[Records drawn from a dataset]
* * * * * * *

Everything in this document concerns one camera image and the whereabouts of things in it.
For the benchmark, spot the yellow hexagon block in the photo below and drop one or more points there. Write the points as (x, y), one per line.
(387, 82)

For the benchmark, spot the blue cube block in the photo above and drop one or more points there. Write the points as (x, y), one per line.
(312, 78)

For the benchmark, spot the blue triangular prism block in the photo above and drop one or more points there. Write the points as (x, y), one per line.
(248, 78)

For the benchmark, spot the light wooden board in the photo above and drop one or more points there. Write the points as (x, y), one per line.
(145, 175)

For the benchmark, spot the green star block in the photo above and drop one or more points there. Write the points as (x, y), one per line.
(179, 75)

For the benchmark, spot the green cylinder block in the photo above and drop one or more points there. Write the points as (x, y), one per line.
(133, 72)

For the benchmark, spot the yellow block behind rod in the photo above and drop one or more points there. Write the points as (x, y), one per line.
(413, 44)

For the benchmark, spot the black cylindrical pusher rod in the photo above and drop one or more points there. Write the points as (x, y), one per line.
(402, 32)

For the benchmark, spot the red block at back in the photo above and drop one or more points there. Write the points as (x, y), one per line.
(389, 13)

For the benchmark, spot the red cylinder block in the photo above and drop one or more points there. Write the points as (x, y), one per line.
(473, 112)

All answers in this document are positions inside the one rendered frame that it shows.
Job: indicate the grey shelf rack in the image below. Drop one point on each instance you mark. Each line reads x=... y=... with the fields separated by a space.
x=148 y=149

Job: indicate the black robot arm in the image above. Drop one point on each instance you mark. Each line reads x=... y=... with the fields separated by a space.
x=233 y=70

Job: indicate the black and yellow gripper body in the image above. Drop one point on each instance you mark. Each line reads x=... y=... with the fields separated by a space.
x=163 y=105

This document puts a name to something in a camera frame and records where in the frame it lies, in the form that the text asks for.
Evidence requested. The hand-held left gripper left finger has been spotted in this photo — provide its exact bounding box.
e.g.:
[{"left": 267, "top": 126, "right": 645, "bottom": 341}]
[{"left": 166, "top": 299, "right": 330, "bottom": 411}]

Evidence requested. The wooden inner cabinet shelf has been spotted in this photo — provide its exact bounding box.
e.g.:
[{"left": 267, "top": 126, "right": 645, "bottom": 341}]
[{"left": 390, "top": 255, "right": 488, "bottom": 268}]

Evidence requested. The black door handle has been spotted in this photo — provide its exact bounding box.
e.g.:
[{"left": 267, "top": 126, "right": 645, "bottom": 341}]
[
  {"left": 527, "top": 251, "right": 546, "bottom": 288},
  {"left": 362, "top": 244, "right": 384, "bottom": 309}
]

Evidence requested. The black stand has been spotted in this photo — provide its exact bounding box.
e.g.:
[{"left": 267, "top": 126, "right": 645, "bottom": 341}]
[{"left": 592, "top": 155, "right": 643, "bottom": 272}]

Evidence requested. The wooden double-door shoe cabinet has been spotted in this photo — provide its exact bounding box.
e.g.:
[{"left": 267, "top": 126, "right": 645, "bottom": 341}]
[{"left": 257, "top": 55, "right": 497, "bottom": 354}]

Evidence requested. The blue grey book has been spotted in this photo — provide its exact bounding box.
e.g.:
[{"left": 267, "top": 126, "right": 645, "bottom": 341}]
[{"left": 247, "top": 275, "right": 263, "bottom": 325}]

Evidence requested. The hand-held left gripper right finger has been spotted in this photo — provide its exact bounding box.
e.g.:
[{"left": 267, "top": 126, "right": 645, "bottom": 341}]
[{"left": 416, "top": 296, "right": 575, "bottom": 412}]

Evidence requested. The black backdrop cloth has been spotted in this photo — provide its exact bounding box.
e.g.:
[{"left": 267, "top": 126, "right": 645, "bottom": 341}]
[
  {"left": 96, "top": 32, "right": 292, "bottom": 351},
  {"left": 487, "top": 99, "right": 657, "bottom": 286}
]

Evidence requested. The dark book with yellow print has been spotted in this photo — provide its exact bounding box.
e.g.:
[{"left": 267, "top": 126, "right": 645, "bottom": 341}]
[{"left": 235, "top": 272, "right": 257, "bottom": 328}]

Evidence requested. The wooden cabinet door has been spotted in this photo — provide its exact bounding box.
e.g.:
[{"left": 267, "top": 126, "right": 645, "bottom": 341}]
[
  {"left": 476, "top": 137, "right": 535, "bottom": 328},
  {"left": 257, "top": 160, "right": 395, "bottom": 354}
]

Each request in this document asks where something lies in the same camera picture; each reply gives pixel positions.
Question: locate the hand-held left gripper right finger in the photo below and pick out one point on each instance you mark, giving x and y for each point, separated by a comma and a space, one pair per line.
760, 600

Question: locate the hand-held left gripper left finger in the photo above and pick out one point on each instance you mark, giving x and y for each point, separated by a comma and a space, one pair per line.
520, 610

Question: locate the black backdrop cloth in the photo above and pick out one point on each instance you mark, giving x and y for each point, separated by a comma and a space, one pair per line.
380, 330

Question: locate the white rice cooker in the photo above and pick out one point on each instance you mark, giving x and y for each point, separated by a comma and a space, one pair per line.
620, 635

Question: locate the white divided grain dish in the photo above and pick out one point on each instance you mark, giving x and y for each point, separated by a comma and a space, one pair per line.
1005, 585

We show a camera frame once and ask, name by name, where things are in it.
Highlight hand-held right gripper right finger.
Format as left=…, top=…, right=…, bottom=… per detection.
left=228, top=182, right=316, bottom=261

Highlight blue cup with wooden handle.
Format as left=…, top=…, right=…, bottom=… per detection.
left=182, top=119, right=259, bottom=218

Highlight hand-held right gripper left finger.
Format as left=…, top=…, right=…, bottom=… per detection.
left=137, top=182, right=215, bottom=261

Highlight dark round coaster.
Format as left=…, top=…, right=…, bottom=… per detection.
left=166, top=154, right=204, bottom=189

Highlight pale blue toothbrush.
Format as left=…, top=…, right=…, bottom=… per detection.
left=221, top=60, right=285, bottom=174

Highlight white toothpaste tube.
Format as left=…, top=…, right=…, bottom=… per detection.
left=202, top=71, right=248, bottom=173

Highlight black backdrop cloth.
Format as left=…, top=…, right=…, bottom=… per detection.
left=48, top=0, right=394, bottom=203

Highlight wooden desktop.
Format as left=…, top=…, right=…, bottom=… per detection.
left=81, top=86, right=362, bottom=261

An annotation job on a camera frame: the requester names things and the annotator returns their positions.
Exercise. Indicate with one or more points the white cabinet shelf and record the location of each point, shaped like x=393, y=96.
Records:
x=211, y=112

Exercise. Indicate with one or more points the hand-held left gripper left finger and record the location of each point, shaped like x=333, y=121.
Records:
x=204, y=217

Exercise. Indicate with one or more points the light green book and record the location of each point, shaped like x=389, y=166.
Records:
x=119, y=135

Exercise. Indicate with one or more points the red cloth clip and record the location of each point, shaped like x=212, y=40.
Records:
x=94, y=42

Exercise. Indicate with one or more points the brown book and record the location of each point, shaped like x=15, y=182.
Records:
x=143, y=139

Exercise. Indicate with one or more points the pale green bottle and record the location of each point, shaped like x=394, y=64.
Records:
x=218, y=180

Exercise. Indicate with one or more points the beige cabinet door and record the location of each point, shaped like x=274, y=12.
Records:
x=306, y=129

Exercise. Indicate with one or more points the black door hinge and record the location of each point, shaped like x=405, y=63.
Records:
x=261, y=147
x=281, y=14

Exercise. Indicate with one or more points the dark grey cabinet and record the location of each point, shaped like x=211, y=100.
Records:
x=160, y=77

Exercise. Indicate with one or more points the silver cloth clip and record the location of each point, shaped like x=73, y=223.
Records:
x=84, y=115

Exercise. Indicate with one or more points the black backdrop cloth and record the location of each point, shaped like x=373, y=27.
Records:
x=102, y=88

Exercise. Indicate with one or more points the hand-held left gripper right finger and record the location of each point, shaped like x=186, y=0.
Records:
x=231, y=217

* * * * * * *

_AIM OF THE EXERCISE_
The answer must be a word-for-word restatement of the records.

_REPLY TO THE EXERCISE_
Everything in this document concerns one camera image and the whereabouts of things in it.
For the benchmark, spot the yellow hexagon block in the photo below and drop one or more points there. Write the points as (x, y), one per line.
(387, 82)

For the benchmark, spot the blue cube block in the photo above and drop one or more points there. Write the points as (x, y), one per line.
(312, 78)

For the benchmark, spot the blue triangular prism block in the photo above and drop one or more points there. Write the points as (x, y), one per line.
(248, 78)

For the benchmark, spot the light wooden board in the photo above and drop one or more points there. Write the points as (x, y), one per line.
(145, 175)

For the benchmark, spot the green star block in the photo above and drop one or more points there. Write the points as (x, y), one per line.
(179, 75)

For the benchmark, spot the green cylinder block in the photo above and drop one or more points there. Write the points as (x, y), one per line.
(133, 72)

For the benchmark, spot the yellow block behind rod in the photo above and drop one or more points there. Write the points as (x, y), one per line.
(413, 44)

For the benchmark, spot the black cylindrical pusher rod in the photo above and drop one or more points there. Write the points as (x, y), one per line.
(402, 32)

For the benchmark, spot the red block at back in the photo above and drop one or more points there. Write the points as (x, y), one per line.
(389, 13)

For the benchmark, spot the red cylinder block in the photo above and drop one or more points there. Write the points as (x, y), one per line.
(473, 112)

All answers in this document are positions inside the one rendered frame that it shows.
Job: indicate the grey shelf rack in the image below. Drop one point on each instance you mark. Each line reads x=... y=... with the fields separated by a space.
x=148 y=149

Job: indicate the black robot arm in the image above. Drop one point on each instance you mark. Each line reads x=... y=... with the fields separated by a space.
x=233 y=70

Job: indicate the black and yellow gripper body in the image above. Drop one point on each instance you mark. Each line reads x=... y=... with the fields separated by a space.
x=163 y=105

This document puts a name to something in a camera frame and records where in the frame it lies, in the form that the text asks for.
Evidence requested. The hand-held left gripper left finger has been spotted in this photo — provide its exact bounding box.
e.g.:
[{"left": 267, "top": 126, "right": 645, "bottom": 341}]
[{"left": 166, "top": 299, "right": 330, "bottom": 411}]

Evidence requested. The wooden inner cabinet shelf has been spotted in this photo — provide its exact bounding box.
e.g.:
[{"left": 267, "top": 126, "right": 645, "bottom": 341}]
[{"left": 390, "top": 255, "right": 488, "bottom": 268}]

Evidence requested. The black door handle has been spotted in this photo — provide its exact bounding box.
e.g.:
[{"left": 267, "top": 126, "right": 645, "bottom": 341}]
[
  {"left": 527, "top": 251, "right": 546, "bottom": 288},
  {"left": 362, "top": 244, "right": 384, "bottom": 309}
]

Evidence requested. The black stand has been spotted in this photo — provide its exact bounding box.
e.g.:
[{"left": 267, "top": 126, "right": 645, "bottom": 341}]
[{"left": 592, "top": 155, "right": 643, "bottom": 272}]

Evidence requested. The wooden double-door shoe cabinet has been spotted in this photo — provide its exact bounding box.
e.g.:
[{"left": 267, "top": 126, "right": 645, "bottom": 341}]
[{"left": 257, "top": 55, "right": 497, "bottom": 354}]

Evidence requested. The blue grey book has been spotted in this photo — provide its exact bounding box.
e.g.:
[{"left": 267, "top": 126, "right": 645, "bottom": 341}]
[{"left": 247, "top": 275, "right": 263, "bottom": 325}]

Evidence requested. The hand-held left gripper right finger has been spotted in this photo — provide its exact bounding box.
e.g.:
[{"left": 267, "top": 126, "right": 645, "bottom": 341}]
[{"left": 416, "top": 296, "right": 575, "bottom": 412}]

Evidence requested. The black backdrop cloth has been spotted in this photo — provide its exact bounding box.
e.g.:
[{"left": 267, "top": 126, "right": 645, "bottom": 341}]
[
  {"left": 96, "top": 32, "right": 292, "bottom": 351},
  {"left": 487, "top": 99, "right": 657, "bottom": 286}
]

Evidence requested. The dark book with yellow print has been spotted in this photo — provide its exact bounding box.
e.g.:
[{"left": 267, "top": 126, "right": 645, "bottom": 341}]
[{"left": 235, "top": 272, "right": 257, "bottom": 328}]

Evidence requested. The wooden cabinet door has been spotted in this photo — provide its exact bounding box.
e.g.:
[{"left": 267, "top": 126, "right": 645, "bottom": 341}]
[
  {"left": 476, "top": 137, "right": 535, "bottom": 328},
  {"left": 257, "top": 160, "right": 395, "bottom": 354}
]

Each request in this document asks where something lies in the same camera picture; each reply gives pixel positions.
Question: locate the hand-held left gripper right finger in the photo below and pick out one point on each instance you mark, giving x and y for each point, separated by a comma and a space, one pair per line.
760, 600

Question: locate the hand-held left gripper left finger in the photo above and pick out one point on each instance you mark, giving x and y for each point, separated by a comma and a space, one pair per line.
520, 610

Question: locate the black backdrop cloth in the photo above and pick out one point on each instance you mark, giving x and y for each point, separated by a comma and a space, one pair per line.
380, 330

Question: locate the white rice cooker in the photo above and pick out one point on each instance you mark, giving x and y for each point, separated by a comma and a space, one pair per line.
620, 635

Question: locate the white divided grain dish in the photo above and pick out one point on each instance you mark, giving x and y for each point, separated by a comma and a space, one pair per line.
1005, 585

We show a camera frame once and ask, name by name, where things are in it.
Highlight hand-held right gripper right finger.
Format as left=…, top=…, right=…, bottom=… per detection.
left=228, top=182, right=316, bottom=261

Highlight blue cup with wooden handle.
Format as left=…, top=…, right=…, bottom=… per detection.
left=182, top=119, right=259, bottom=218

Highlight hand-held right gripper left finger.
Format as left=…, top=…, right=…, bottom=… per detection.
left=137, top=182, right=215, bottom=261

Highlight dark round coaster.
Format as left=…, top=…, right=…, bottom=… per detection.
left=166, top=154, right=204, bottom=189

Highlight pale blue toothbrush.
Format as left=…, top=…, right=…, bottom=… per detection.
left=221, top=60, right=285, bottom=174

Highlight white toothpaste tube.
Format as left=…, top=…, right=…, bottom=… per detection.
left=202, top=71, right=248, bottom=173

Highlight black backdrop cloth.
Format as left=…, top=…, right=…, bottom=… per detection.
left=48, top=0, right=394, bottom=203

Highlight wooden desktop.
Format as left=…, top=…, right=…, bottom=… per detection.
left=81, top=86, right=362, bottom=261

An annotation job on a camera frame: the requester names things and the annotator returns their positions.
Exercise. Indicate with one or more points the white cabinet shelf and record the location of each point, shaped like x=393, y=96.
Records:
x=211, y=112

Exercise. Indicate with one or more points the hand-held left gripper left finger and record the location of each point, shaped like x=333, y=121.
Records:
x=204, y=217

Exercise. Indicate with one or more points the light green book and record the location of each point, shaped like x=389, y=166.
Records:
x=119, y=135

Exercise. Indicate with one or more points the red cloth clip and record the location of each point, shaped like x=212, y=40.
Records:
x=94, y=42

Exercise. Indicate with one or more points the brown book and record the location of each point, shaped like x=15, y=182.
Records:
x=143, y=139

Exercise. Indicate with one or more points the pale green bottle and record the location of each point, shaped like x=394, y=64.
Records:
x=218, y=180

Exercise. Indicate with one or more points the beige cabinet door and record the location of each point, shaped like x=274, y=12.
Records:
x=306, y=129

Exercise. Indicate with one or more points the black door hinge and record the location of each point, shaped like x=405, y=63.
Records:
x=261, y=147
x=281, y=14

Exercise. Indicate with one or more points the dark grey cabinet and record the location of each point, shaped like x=211, y=100.
Records:
x=160, y=77

Exercise. Indicate with one or more points the silver cloth clip and record the location of each point, shaped like x=73, y=223.
Records:
x=84, y=115

Exercise. Indicate with one or more points the black backdrop cloth and record the location of each point, shaped like x=373, y=27.
Records:
x=102, y=88

Exercise. Indicate with one or more points the hand-held left gripper right finger and record the location of each point, shaped like x=186, y=0.
Records:
x=231, y=217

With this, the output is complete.